Abstract/Summary:
Attention deficit (AD) is a reported concern across mental health and neurological disorders. It exists as an extreme
condition of a continuously distributed trait in the general population. AD as a key component of ADHD is often associated
with impairments in multiple neurocognitive domains, particularly in attention/vigilance, working memory, processing
speed, and response variability. To date, most investigations on AD focus on frontal-parietal circuity, and less is known
about the frontal-thalamo-cerebellar circuitry (FCC) relates to AD. To extend our knowledge on neural mechanisms of AD,
this study aims to delineate FCC alteration in relation to neurocognition and AD symptoms, leveraging longitudinal brain
imaging data, genomics, neurocognition, environmental data in ABCD cohort. First, in Aim 1 we will apply advanced deep
learning algorithms to model the relationship between multimodal brain image data in FCC (gray matter, white matter, rest
state fMRI functional connectivity, and emotional N-back task fMRI activation) and neurocognitive measures in the four
domains (attention/vigilance, working memory, processing speed, and response variability) at baseline. And then we will
apply the transfer learning techniques to the latent neuroimaging features underlying neurocognition to estimate AD. Then,
in Aim 2 we will focus on the relation between longitudinal changes of FCC neuroimaging features and the changes in
neurocognition and AD in two years.

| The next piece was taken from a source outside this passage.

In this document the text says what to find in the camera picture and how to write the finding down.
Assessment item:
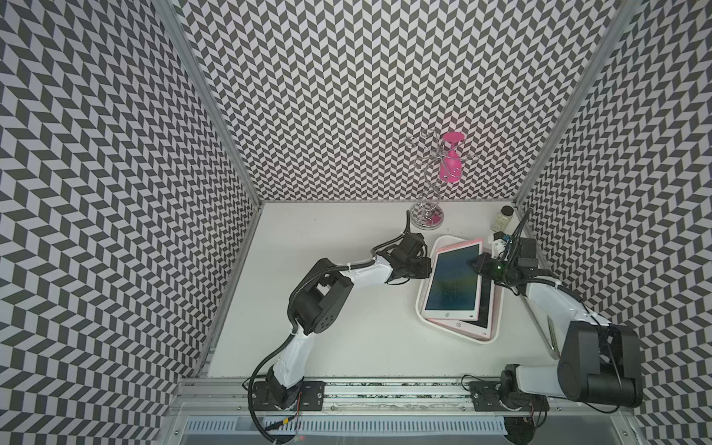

We will apply advanced machine learning methods just as in Aim 1 to identify FCC
dynamic features underlying longitudinal changes in neurocognition, and then transfer to AD. AD symptoms and symptom
changes are also affected by genetic profiles and environmental factors. In Aim 3 we will apply multivariate data mining
algorithms to extract genetic factors associated with FCC neuroimaging features, and build a prediction model for AD and
changes of AD using genetic factors extracted, social demographic and environmental factors, in addition to FCC
multimodal neuroimaging features. Lastly, in Aim 4 we will validate the FCC-genetic-environmental-AD model using Year
4 follow up data in ABCD cohort and validate the FCC-genetic-AD model using an independent PNC cohort. The findings
from this study will specify alterations in crucial regions of FCC underlying each neurocognition domain and contribution
of each neurocognition domain to AD symptoms mediated by FCC neuronal features. Brain, gene, and environmental model
of AD will help identify a subpopulation with risk for AD due to FCC alterations in the general population, and help specify
patients across the boundaries of mental disorders who are risk for worsening AD due to FCC abnormalities.